**ACTION ITEM:**
What you return should match every entry, character for character.

-------- THE INPUT

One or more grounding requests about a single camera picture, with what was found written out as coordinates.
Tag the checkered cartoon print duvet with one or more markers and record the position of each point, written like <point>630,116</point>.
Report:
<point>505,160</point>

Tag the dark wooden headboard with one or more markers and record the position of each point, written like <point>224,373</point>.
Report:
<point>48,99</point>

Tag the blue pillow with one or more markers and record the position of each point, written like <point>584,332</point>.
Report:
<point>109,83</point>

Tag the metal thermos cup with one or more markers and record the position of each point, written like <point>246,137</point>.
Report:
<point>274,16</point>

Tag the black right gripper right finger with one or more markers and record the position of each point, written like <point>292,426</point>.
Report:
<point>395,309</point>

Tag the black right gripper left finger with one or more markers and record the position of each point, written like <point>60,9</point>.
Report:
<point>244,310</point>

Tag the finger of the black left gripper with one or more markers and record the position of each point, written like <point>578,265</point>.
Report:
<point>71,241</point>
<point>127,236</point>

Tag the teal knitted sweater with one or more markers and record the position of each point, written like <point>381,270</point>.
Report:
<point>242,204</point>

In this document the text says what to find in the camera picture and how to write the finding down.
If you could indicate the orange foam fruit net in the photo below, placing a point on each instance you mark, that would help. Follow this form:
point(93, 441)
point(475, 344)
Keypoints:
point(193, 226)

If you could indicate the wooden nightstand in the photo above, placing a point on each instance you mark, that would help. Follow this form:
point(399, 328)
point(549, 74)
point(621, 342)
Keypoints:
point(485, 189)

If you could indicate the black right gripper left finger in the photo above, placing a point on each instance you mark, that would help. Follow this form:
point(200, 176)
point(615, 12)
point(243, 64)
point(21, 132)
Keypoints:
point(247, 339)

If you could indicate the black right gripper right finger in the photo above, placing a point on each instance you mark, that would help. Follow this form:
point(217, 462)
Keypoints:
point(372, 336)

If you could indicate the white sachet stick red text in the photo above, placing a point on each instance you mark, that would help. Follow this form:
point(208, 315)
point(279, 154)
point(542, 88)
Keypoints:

----------------

**TASK OUTPUT:**
One or more grounding requests about a single camera picture, with what was found written out as coordinates.
Tag the checkered cartoon print duvet with one or more markers and record the position of each point, written like <point>630,116</point>.
Report:
<point>505,160</point>

Tag the dark wooden headboard with one or more markers and record the position of each point, written like <point>224,373</point>.
Report:
<point>48,99</point>

Tag the blue pillow with one or more markers and record the position of each point, written like <point>584,332</point>.
Report:
<point>109,83</point>

Tag the metal thermos cup with one or more markers and record the position of each point, written like <point>246,137</point>.
Report:
<point>274,16</point>

Tag the black right gripper right finger with one or more markers and record the position of each point, written like <point>292,426</point>.
Report:
<point>395,309</point>

Tag the black right gripper left finger with one or more markers and record the position of each point, written like <point>60,9</point>.
Report:
<point>244,310</point>

Tag the finger of the black left gripper with one or more markers and record the position of each point, written like <point>578,265</point>.
Report:
<point>71,241</point>
<point>127,236</point>

Tag the teal knitted sweater with one or more markers and record the position of each point, written like <point>381,270</point>.
Report:
<point>242,204</point>

In this document the text says what to find in the camera picture and how to write the finding down.
If you could indicate the orange foam fruit net in the photo below, placing a point on each instance you mark, that would help. Follow this form:
point(93, 441)
point(475, 344)
Keypoints:
point(193, 226)

If you could indicate the wooden nightstand in the photo above, placing a point on each instance you mark, that would help. Follow this form:
point(399, 328)
point(549, 74)
point(621, 342)
Keypoints:
point(485, 189)

If you could indicate the black right gripper left finger in the photo above, placing a point on each instance you mark, that would help. Follow this form:
point(200, 176)
point(615, 12)
point(243, 64)
point(21, 132)
Keypoints:
point(247, 339)

If you could indicate the black right gripper right finger in the photo above, placing a point on each instance you mark, that would help. Follow this form:
point(217, 462)
Keypoints:
point(372, 336)

If you could indicate the white sachet stick red text in the photo above, placing a point on each instance you mark, that would help. Follow this form:
point(208, 315)
point(279, 154)
point(542, 88)
Keypoints:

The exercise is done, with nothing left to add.